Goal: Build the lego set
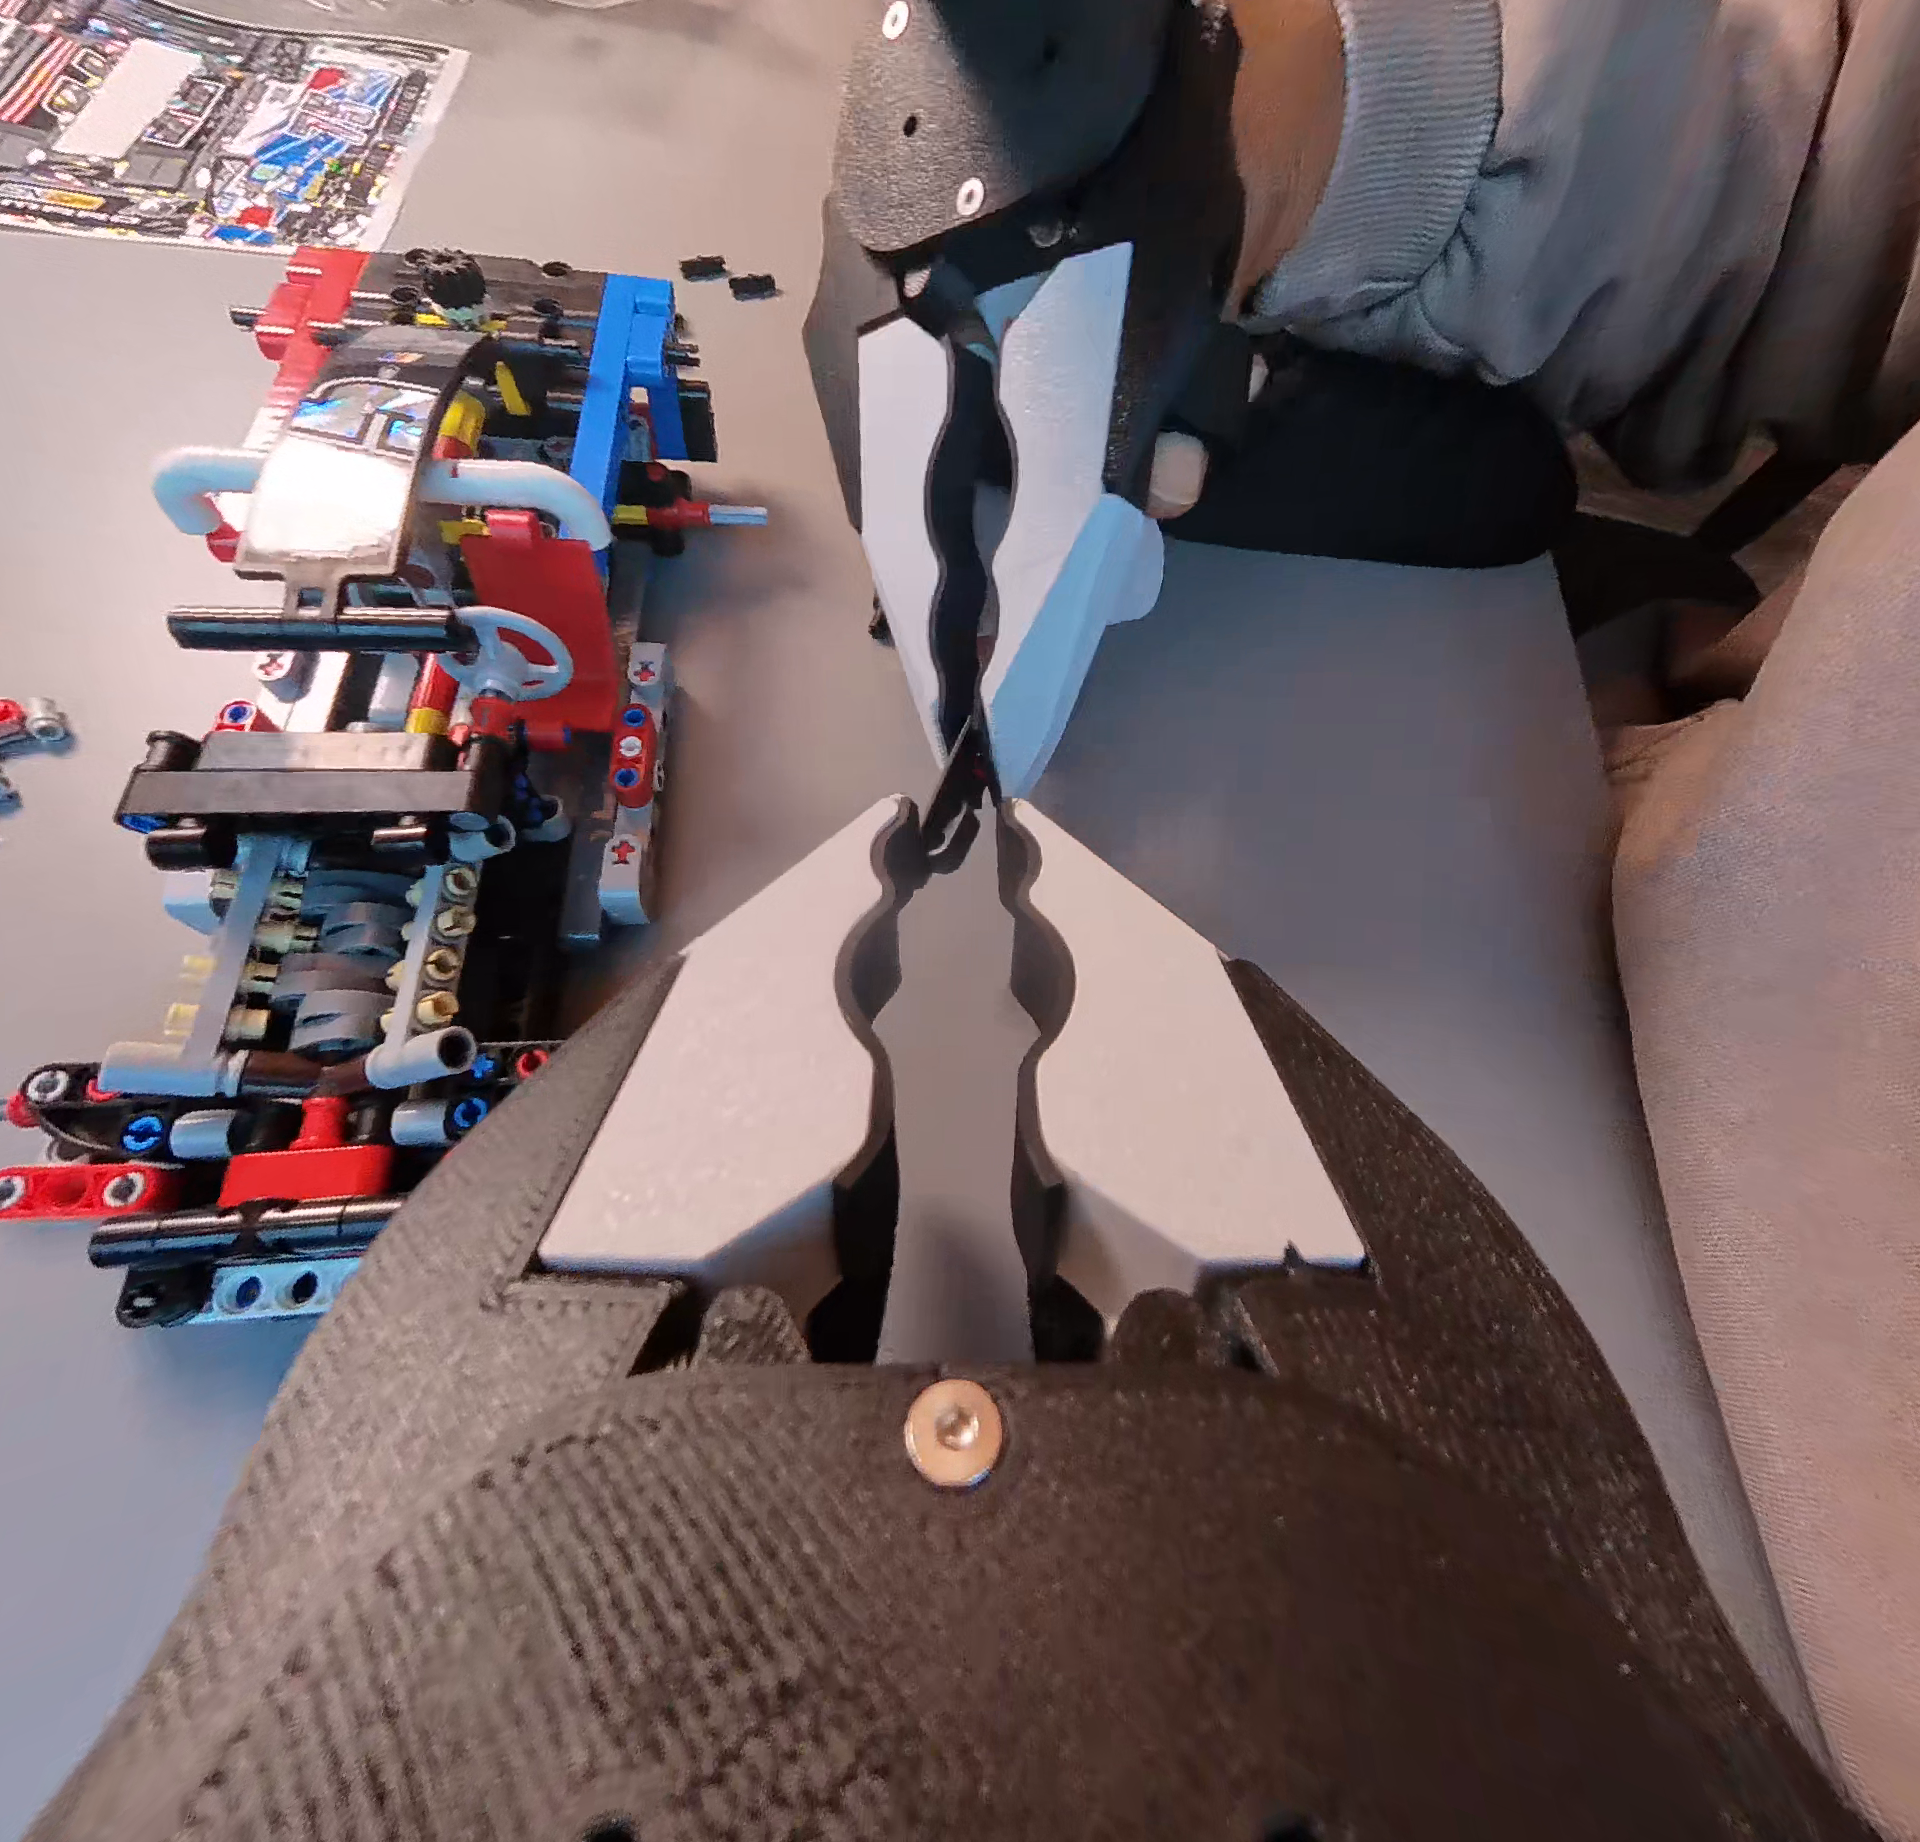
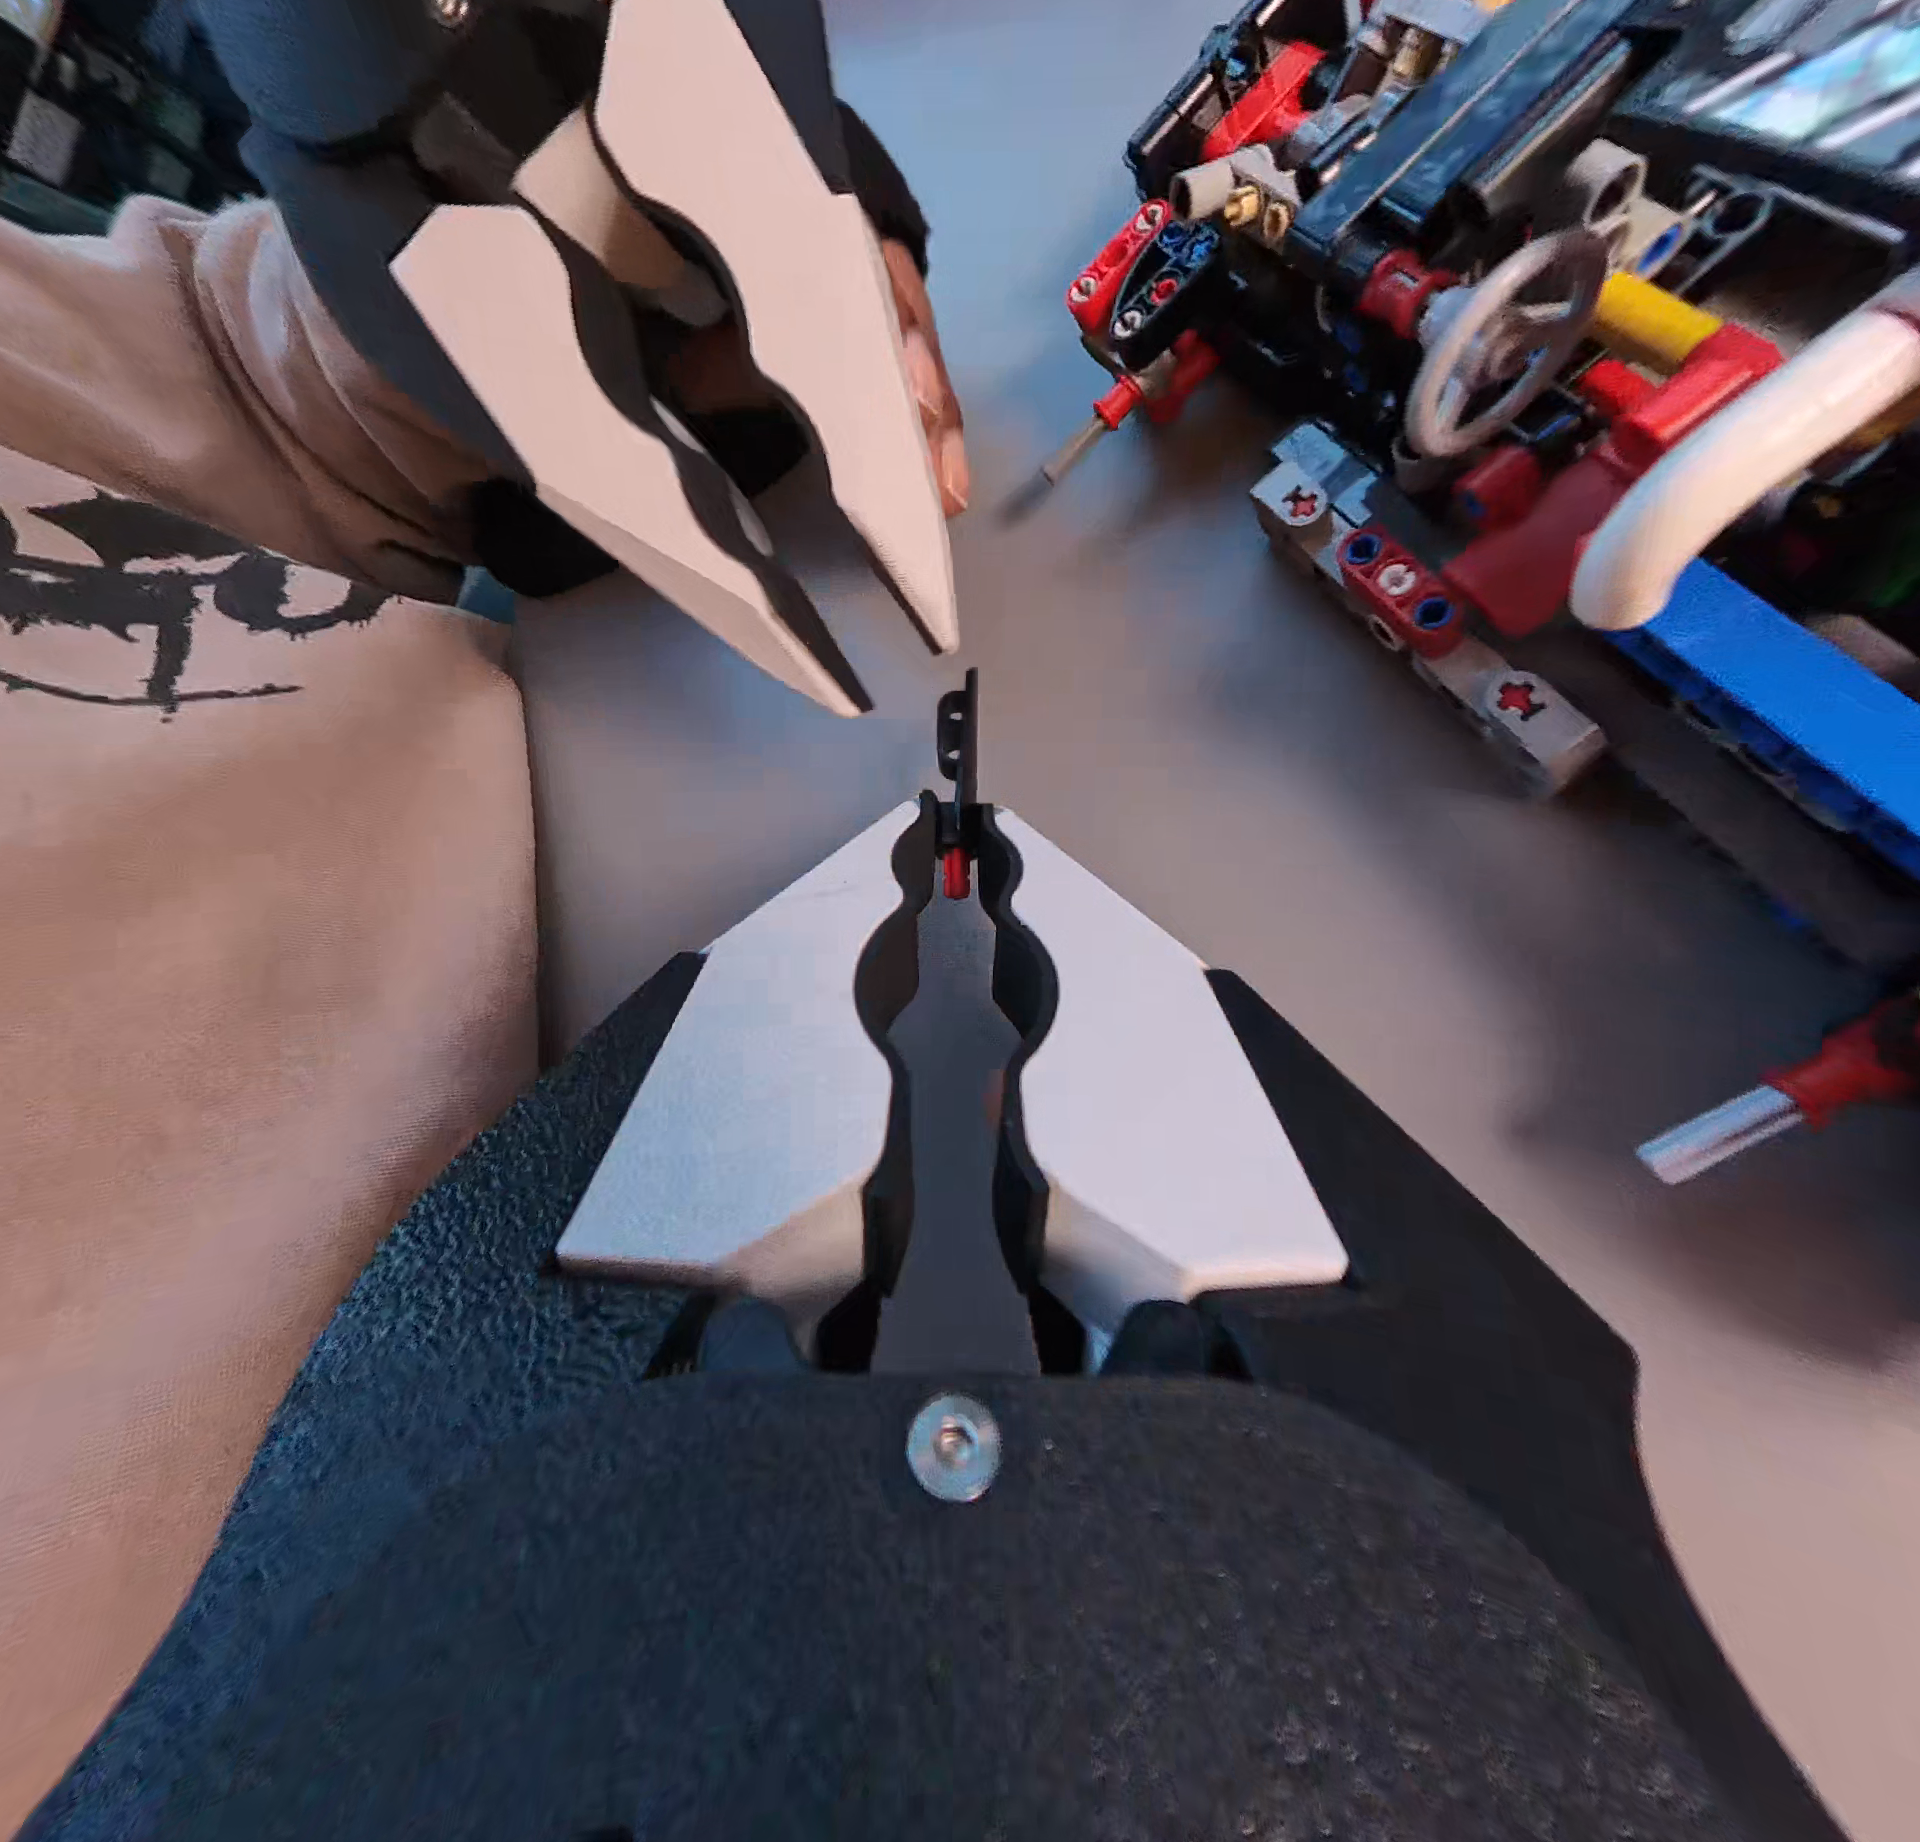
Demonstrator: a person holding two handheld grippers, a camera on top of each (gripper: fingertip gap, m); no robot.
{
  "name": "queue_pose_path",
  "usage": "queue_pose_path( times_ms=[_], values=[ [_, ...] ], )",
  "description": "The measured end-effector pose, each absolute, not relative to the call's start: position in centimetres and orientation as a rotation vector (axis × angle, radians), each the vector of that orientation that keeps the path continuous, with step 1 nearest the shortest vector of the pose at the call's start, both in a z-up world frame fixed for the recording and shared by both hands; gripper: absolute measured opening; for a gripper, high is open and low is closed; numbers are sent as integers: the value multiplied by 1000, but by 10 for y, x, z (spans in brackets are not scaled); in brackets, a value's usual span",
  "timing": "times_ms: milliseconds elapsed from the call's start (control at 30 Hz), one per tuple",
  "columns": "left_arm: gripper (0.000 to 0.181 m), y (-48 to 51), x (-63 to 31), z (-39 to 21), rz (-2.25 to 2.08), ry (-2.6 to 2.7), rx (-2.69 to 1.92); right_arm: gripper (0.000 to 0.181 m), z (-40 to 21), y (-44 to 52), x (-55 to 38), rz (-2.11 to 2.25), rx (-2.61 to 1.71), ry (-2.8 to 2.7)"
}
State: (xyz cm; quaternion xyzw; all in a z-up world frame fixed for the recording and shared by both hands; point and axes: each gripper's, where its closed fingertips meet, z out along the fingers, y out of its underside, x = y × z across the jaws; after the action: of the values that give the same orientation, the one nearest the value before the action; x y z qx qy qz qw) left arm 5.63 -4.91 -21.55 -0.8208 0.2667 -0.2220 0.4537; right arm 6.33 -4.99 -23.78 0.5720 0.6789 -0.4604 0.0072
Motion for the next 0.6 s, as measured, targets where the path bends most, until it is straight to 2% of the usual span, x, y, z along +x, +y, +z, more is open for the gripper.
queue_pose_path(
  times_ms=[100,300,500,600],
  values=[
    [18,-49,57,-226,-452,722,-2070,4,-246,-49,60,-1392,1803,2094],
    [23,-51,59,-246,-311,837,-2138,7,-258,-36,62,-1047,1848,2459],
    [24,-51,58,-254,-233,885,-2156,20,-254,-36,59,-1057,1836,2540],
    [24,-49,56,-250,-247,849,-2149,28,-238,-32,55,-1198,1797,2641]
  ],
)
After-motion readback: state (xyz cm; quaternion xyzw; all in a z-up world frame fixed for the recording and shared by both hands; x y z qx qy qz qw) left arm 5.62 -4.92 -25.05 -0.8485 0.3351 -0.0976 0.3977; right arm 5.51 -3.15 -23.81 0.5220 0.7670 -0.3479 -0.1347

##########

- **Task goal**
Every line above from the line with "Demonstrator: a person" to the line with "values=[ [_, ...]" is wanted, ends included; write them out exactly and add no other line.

- **Exercise response**
Demonstrator: a person holding two handheld grippers, a camera on top of each (gripper: fingertip gap, m); no robot.
{
  "name": "queue_pose_path",
  "usage": "queue_pose_path( times_ms=[_], values=[ [_, ...] ], )",

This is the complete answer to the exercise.